Politics

Head of Serbian BIA Aleksandar Vulin resigns, cites threats of „blackmail” and sanctions from the West

Aleksandar Vulin, Serbian Security and Information Agency (BIA) chief  and close advisor to President Aleksandar Vucic, resigned Nov. 3, with Vulin stating in his resignation letter that the move was to protect Vucic and Serbia from “blackmail” from the West.

Vulin, who was sanctioned by the US for alleged links to organized crime and his support of Russian policy, specifically noted “threats and blackmail” from the west, with his resignation coming shortly after Vucic’s decision to dissolve Parliament and hold snap elections on Dec. 17 of this year.

Vulin has long been seen as a staunch Vucic ally, and paradoxically, he stepped in to hit various organized crimes groups, including that of Darko S. and Veljko B.—both allegedly directly or indirectly tied to the Montenegrin Kavac narco-crime gang—in the wake of perceived physical threats to Vucic and gang infiltration in the police and Ministry of the Interior.

Vulin sharply criticized the West in his resignation letter, noting that the West wants Serbia to recognize Kosovo, abandon Republika Srpska in Bosnia and Herzegovina, sanction Russia and lose sovereignty.
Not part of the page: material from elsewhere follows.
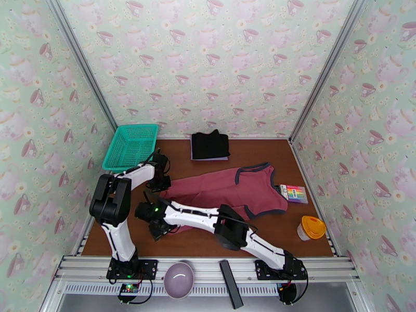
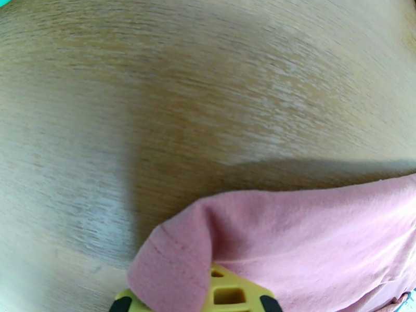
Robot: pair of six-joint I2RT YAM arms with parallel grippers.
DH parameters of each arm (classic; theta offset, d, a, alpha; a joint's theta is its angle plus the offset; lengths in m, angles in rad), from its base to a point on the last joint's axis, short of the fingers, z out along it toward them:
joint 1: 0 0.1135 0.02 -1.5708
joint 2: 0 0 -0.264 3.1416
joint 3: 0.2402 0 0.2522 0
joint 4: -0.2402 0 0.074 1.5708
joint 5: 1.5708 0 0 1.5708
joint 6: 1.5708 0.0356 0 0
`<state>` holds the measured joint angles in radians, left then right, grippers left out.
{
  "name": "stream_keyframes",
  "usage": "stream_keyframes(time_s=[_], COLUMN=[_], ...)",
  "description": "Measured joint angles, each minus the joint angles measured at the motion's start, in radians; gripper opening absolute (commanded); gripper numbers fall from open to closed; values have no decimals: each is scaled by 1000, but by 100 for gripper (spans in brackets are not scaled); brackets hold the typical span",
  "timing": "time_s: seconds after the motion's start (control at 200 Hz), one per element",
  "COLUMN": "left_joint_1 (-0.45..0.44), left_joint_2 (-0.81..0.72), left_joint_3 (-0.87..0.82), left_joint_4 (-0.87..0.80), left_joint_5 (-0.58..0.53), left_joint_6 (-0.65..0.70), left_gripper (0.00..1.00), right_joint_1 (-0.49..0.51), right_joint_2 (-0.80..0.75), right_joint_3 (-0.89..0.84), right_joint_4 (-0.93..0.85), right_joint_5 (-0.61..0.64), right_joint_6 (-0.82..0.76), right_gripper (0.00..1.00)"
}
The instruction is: Fold and stack the mixed laundry pile
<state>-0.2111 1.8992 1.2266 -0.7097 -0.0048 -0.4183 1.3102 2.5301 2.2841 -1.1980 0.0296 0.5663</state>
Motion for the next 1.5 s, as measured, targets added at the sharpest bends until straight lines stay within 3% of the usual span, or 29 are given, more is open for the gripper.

He also noted that the West does not want Chinese investment in Serbia and that Western values undermine the traditional family.

He also openly wrote that if he remained the US and EU would use his presence as a pretext to sanction Serbia.

His departure, however, is unlikely to influence current negotiations—or lack thereof—between Kosovo and Serbia, as Kosovo appears to have no intention of fulfilling a 2013 agreement to create a community of Serb municipalities in Kosovo (CSM) and Serbia has no plans to recognize Kosovo as an independent state. Both sides have escalated rhetoric in the wake of a paramilitary raid in North Kosovo’s Banjska that saw one ethnic-Albanian Kosovo police officer killed as well s three Serbs.

Vulin has years of government experience and will likely be sorely missed by Vucic, as he has in the past also served as minister of the interior and minister of defense.